July 21 (UPI) — Senate Republicans on Wednesday blocked a procedural vote to advance a massive bipartisan infrastructure bill, saying it is premature to do so while negotiators are still ironing out its details.
Following through on warnings this week that Senate Majority Leader Chuck Schumer’s bid to open debate on the measure is coming too soon, GOP senators mustered 49 votes to block consideration of the measure.
The infrastructure bill, ultimately expected to be worth $600 billion, has been tagged as a key priority of President Joe Biden and enjoys the support of a key group of centrist Republicans.
But they joined with their GOP colleagues in voting down Schumer’s bid to move debate forward while negotiators from both parties have yet to find common ground over issues such as funding for transit and how to pay for the package.
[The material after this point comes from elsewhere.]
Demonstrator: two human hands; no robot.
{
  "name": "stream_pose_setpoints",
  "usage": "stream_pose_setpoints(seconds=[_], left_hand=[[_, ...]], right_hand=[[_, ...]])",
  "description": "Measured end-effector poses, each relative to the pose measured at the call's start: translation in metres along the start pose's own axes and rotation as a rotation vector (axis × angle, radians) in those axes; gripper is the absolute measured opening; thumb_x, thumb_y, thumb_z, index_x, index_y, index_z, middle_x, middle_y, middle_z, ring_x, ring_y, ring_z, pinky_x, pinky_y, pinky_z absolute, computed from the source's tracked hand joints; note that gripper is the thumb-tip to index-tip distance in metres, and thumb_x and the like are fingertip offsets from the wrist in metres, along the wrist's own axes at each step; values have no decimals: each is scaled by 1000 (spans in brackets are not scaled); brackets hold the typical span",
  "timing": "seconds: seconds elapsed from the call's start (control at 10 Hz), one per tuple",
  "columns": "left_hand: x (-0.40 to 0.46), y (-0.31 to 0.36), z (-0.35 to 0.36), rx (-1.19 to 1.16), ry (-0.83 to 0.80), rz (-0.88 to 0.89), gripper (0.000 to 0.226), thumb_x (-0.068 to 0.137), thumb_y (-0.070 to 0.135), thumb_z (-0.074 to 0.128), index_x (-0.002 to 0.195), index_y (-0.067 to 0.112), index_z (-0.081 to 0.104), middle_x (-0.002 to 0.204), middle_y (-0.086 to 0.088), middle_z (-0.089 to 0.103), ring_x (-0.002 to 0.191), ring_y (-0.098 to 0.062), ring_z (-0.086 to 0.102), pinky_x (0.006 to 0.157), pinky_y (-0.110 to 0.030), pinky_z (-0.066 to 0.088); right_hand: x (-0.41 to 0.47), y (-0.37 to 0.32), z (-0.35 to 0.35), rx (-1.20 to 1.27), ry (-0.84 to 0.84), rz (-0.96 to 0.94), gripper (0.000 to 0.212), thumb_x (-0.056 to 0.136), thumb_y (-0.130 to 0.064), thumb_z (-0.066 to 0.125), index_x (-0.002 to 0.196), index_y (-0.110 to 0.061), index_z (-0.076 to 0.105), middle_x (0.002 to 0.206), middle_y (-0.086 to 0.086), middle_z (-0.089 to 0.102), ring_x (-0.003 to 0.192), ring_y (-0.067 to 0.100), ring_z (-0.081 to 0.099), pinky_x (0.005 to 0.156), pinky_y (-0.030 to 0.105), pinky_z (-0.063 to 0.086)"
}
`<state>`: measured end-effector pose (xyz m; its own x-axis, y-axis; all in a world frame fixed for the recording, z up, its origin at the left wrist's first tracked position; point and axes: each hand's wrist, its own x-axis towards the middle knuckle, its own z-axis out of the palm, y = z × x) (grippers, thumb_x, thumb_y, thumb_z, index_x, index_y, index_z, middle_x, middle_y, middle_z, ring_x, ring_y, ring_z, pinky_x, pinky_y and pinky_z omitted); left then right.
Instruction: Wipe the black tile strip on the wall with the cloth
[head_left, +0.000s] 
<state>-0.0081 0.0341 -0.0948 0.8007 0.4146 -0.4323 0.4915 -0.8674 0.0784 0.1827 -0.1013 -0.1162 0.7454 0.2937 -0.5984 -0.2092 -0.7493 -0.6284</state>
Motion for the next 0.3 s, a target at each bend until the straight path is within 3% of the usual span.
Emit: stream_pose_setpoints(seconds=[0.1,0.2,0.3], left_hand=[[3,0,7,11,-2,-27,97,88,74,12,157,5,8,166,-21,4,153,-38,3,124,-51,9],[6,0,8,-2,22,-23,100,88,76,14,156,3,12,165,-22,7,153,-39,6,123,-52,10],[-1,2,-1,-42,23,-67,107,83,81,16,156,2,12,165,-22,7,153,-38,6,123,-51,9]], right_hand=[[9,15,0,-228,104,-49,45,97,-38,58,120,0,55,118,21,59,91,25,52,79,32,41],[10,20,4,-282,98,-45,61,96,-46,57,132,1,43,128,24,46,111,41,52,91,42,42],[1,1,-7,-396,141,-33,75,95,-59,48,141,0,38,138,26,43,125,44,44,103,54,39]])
The bipartisan bill focuses on brick-and-mortar projects while Democrats prefer a version that seeks $3.5 trillion for wider related issues like climate change initiatives and “human infrastructure” such as childcare.
Schumer said the vote is a bid to push the bill forward since it’s been nearly a month since Biden said moderate Republicans and Democrats had agreed on a framework.
Republican leaders indicated after the vote, however, that another try will be made as soon as a text is finalized.
“We’re a ‘no’ today because we’re not ready,” Sen. Rob Portman, R-Ohio, the lead Republican negotiator, told Politico. “We’re saying we do want to take up this bill as soon as we are, and we think that’ll be Monday.”
“I’m disappointed that we could not agree to start the debate on the bipartisan infrastructure package,” Sen. Ben Cardin, D-Md., tweeted. “Infrastructure is more than roads and bridges. We have to rebuild America. We need to be bold to modernize our nation.
“We have to pass this infrastructure bill.”
Sen. Mitt Romney, R-Utah, who is part of that bipartisan group that worked on the framework of the bill, called on Schumer to delay Wednesday’s vote until Monday because negotiators are close to reaching a full agreement.
“Until we’ve ironed out all of the remaining issues, Wednesday is premature, but I think Monday would be sufficient time for us to get all the remaining issues solved, and socialize the legislation with our colleagues so they know how they want to vote,” Romney said, according to NPR.